■ Exercise data ■
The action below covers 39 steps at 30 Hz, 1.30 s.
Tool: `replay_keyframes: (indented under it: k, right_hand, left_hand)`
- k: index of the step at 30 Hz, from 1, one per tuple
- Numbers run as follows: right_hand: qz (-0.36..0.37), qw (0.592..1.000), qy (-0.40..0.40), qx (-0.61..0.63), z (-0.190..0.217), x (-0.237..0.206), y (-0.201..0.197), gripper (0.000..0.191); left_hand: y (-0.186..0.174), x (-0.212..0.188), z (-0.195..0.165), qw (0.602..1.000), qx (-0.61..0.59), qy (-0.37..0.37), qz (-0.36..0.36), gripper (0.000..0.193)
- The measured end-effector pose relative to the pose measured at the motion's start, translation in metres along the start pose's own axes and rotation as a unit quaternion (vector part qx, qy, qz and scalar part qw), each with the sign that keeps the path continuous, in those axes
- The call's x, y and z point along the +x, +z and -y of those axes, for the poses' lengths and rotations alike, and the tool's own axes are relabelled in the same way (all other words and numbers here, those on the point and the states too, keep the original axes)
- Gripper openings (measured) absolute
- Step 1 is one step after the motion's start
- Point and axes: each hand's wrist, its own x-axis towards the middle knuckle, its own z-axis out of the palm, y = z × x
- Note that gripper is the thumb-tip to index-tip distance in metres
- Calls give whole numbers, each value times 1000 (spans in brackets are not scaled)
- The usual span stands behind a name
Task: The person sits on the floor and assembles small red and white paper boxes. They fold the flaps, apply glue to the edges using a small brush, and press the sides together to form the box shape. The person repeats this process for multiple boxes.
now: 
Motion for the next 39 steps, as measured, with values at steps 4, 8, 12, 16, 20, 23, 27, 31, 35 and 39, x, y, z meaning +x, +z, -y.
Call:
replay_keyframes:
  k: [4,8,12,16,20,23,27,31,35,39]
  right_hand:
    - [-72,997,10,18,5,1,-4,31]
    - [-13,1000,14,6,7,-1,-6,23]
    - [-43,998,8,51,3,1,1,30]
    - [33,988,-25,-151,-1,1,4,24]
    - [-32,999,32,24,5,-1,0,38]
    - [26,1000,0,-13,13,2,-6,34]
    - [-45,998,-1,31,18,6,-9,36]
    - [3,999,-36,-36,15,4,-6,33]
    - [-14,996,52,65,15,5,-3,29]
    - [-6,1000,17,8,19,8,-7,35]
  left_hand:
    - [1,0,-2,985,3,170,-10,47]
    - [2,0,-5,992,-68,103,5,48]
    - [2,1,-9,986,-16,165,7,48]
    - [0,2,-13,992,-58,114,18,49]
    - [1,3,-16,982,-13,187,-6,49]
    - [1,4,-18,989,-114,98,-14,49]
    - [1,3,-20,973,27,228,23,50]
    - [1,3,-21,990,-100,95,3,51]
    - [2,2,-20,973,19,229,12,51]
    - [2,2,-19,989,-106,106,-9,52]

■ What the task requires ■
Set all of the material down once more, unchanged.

■ Solution for this task ■
The action below covers 39 steps at 30 Hz, 1.30 s.
Tool: `replay_keyframes: (indented under it: k, right_hand, left_hand)`
- k: index of the step at 30 Hz, from 1, one per tuple
- Numbers run as follows: right_hand: qz (-0.36..0.37), qw (0.592..1.000), qy (-0.40..0.40), qx (-0.61..0.63), z (-0.190..0.217), x (-0.237..0.206), y (-0.201..0.197), gripper (0.000..0.191); left_hand: y (-0.186..0.174), x (-0.212..0.188), z (-0.195..0.165), qw (0.602..1.000), qx (-0.61..0.59), qy (-0.37..0.37), qz (-0.36..0.36), gripper (0.000..0.193)
- The measured end-effector pose relative to the pose measured at the motion's start, translation in metres along the start pose's own axes and rotation as a unit quaternion (vector part qx, qy, qz and scalar part qw), each with the sign that keeps the path continuous, in those axes
- The call's x, y and z point along the +x, +z and -y of those axes, for the poses' lengths and rotations alike, and the tool's own axes are relabelled in the same way (all other words and numbers here, those on the point and the states too, keep the original axes)
- Gripper openings (measured) absolute
- Step 1 is one step after the motion's start
- Point and axes: each hand's wrist, its own x-axis towards the middle knuckle, its own z-axis out of the palm, y = z × x
- Note that gripper is the thumb-tip to index-tip distance in metres
- Calls give whole numbers, each value times 1000 (spans in brackets are not scaled)
- The usual span stands behind a name
Task: The person sits on the floor and assembles small red and white paper boxes. They fold the flaps, apply glue to the edges using a small brush, and press the sides together to form the box shape. The person repeats this process for multiple boxes.
now: 
Motion for the next 39 steps, as measured, with values at steps 4, 8, 12, 16, 20, 23, 27, 31, 35 and 39, x, y, z meaning +x, +z, -y.
Call:
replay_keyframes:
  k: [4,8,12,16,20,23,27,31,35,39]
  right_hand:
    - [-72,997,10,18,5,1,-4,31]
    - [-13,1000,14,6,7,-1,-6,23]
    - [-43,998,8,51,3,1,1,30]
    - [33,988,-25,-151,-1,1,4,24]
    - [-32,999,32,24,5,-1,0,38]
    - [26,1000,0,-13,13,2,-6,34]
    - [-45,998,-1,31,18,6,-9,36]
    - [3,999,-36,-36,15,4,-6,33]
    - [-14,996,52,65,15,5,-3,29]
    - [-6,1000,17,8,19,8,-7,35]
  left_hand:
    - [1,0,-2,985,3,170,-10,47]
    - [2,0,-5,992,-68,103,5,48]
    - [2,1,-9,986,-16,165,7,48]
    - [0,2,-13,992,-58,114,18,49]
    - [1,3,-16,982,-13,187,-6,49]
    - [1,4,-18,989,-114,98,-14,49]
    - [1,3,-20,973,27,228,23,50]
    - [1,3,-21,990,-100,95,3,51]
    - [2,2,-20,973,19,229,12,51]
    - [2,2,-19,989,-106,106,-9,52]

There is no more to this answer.